La prise en charge syndicale, par les sections des établissements, ou à défaut par unE ou plusieurs syndiquéEs, peuvent assurer un contact permanent avec les AED, les inviter aux réunions d’information syndicale (quitte à favoriser leur venue massive en organisant des rotations dans la cour des participantEs à la réunion), se préoccuper du renouvellement de leur contrat, qui devrait être automatique, sauf justifications à apporter par le chef d’établissement qui permettent de les défendre, y compris en insistant en CCP.

  • 2°) Ce qui nécessite une réelle mobilisation de cette catégorie importante (deuxième du secteur de syndicalisation du SNES)

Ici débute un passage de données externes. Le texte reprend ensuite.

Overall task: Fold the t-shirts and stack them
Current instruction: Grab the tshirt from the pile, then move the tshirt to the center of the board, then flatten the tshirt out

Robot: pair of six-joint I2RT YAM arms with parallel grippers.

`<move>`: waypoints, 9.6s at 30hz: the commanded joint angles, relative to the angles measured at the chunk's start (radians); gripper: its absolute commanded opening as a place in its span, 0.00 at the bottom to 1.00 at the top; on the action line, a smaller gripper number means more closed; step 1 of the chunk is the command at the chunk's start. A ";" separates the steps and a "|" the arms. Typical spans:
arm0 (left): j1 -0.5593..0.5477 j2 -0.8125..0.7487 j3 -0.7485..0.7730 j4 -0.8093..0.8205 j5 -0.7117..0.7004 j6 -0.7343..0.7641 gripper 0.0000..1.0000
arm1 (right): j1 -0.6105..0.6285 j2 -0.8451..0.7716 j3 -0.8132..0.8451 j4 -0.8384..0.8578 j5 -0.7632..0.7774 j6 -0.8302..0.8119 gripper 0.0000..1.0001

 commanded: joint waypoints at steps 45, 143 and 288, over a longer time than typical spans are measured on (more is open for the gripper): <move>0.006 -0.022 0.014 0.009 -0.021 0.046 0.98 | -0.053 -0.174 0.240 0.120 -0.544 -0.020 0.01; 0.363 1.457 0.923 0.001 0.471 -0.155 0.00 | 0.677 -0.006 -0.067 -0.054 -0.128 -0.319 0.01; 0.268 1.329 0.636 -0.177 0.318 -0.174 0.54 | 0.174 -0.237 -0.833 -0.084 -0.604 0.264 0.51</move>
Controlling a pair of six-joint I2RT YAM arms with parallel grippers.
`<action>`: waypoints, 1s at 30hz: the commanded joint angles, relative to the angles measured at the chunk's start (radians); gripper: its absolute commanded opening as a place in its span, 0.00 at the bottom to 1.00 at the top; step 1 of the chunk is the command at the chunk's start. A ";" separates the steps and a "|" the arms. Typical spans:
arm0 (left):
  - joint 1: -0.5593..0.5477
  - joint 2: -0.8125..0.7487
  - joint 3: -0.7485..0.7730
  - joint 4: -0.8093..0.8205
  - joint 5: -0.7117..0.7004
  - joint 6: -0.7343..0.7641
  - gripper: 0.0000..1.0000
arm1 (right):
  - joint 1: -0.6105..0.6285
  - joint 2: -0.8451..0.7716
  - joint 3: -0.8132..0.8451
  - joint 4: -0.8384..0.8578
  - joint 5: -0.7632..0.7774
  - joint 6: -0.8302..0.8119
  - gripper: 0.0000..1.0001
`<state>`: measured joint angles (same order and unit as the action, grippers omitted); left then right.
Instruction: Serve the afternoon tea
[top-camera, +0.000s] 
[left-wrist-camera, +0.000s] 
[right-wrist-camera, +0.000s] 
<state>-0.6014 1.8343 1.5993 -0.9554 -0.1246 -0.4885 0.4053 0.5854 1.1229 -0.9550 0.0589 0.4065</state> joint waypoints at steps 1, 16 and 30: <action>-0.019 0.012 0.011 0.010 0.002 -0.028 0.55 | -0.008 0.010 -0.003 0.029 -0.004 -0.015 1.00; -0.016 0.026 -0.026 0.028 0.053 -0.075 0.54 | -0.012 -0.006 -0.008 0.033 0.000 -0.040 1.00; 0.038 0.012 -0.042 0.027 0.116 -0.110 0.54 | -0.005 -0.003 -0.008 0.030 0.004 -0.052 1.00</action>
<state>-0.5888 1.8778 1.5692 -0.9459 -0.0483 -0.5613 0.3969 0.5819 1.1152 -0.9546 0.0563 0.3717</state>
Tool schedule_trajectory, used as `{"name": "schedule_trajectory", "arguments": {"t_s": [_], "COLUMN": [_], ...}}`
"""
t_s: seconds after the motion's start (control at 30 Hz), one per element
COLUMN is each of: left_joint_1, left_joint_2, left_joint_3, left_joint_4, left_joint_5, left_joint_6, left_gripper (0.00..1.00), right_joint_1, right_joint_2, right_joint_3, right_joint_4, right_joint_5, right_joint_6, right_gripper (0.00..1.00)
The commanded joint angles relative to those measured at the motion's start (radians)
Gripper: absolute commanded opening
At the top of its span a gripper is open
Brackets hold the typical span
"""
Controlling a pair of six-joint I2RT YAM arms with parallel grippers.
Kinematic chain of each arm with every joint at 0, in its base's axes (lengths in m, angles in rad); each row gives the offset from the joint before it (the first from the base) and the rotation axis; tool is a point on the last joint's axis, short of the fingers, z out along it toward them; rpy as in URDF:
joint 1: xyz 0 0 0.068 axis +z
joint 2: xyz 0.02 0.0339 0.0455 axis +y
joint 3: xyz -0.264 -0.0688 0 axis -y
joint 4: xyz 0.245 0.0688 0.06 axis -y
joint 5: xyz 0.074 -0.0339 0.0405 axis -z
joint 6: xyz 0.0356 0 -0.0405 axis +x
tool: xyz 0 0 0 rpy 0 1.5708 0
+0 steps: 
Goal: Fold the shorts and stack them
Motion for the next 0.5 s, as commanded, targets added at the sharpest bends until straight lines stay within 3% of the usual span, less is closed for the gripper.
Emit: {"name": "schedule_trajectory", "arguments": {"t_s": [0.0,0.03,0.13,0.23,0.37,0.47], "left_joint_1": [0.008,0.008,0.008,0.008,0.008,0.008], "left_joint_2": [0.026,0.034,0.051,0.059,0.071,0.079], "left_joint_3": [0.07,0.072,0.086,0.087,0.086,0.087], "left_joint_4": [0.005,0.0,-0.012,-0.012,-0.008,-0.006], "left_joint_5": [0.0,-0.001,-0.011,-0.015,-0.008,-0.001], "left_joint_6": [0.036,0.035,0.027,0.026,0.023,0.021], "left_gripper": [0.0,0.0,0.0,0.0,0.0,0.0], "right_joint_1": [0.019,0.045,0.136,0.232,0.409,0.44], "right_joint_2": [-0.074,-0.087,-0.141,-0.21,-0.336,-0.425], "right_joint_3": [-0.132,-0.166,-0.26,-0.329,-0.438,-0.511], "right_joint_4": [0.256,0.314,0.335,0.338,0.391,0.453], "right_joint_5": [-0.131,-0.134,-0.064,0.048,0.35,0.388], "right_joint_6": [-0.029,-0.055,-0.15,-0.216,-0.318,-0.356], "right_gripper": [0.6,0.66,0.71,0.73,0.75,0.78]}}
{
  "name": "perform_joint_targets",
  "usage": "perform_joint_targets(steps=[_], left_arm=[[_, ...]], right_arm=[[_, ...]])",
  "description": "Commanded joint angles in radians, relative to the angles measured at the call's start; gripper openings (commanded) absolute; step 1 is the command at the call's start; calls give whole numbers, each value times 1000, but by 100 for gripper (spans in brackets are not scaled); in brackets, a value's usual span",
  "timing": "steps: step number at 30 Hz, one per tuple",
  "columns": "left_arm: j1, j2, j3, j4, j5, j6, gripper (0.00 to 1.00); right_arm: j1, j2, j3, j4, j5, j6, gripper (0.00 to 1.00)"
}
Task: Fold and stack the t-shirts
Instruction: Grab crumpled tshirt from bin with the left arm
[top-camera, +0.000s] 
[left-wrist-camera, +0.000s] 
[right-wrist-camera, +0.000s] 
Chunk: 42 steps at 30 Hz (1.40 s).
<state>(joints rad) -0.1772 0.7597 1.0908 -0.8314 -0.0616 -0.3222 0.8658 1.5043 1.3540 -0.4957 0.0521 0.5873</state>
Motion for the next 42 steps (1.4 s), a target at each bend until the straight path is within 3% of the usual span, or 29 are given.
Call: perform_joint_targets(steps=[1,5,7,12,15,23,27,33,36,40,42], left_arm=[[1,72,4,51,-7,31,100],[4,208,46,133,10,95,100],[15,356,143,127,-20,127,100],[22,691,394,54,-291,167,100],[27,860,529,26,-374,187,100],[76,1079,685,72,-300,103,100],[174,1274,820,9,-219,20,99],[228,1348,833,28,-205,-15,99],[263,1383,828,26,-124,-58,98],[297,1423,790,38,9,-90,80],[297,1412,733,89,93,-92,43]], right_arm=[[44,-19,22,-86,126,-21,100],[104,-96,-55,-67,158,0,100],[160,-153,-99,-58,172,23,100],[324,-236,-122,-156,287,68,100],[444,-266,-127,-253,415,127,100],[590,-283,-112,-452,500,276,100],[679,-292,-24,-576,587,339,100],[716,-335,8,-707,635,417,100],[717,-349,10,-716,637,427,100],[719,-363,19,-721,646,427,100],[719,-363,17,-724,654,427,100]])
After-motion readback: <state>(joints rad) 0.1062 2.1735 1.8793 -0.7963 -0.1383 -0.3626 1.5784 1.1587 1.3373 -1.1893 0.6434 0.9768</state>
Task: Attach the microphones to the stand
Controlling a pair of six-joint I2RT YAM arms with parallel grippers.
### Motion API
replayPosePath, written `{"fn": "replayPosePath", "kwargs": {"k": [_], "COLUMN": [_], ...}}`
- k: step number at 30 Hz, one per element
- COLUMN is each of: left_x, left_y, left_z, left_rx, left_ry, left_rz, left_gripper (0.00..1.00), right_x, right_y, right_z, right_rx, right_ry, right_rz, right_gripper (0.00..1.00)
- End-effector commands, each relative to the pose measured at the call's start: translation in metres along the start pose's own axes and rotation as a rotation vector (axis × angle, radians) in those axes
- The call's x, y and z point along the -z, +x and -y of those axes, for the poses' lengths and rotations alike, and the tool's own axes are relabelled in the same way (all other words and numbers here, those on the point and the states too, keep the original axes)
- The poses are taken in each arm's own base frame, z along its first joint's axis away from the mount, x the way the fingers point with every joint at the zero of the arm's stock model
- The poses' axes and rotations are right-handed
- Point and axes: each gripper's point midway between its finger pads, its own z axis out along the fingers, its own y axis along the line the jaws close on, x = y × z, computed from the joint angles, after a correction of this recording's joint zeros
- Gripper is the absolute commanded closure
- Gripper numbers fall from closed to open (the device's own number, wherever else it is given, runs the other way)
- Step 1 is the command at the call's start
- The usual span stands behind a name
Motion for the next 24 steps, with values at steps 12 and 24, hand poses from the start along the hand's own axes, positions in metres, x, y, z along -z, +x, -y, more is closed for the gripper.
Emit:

Pour les étudiantEs, le retour au statut de MI-SE (maîtreSSE d’internat, surveillantE d’externat) permettrait un contrat d’au moins sept ans qui obligerait à accorder un CDI ensuite, contrairement aux six ans maximum des AED, un horaire plus tolérable (28 h pour les SE, 32 h pour les MI) pour un meilleur salaire, avec une réelle possibilité de concilier travail, études et examens. Un recrutement rectoral et effectué sur la base de critères sociaux.

Pour les non étudiantEs, la majorité des AED aujourd’hui, la création d’un corps de la Fonction publique d’AED, comme proposé par les AED du lycée de la Ferté-Sous-Jouarre, et la fin du recrutement des AED précaires.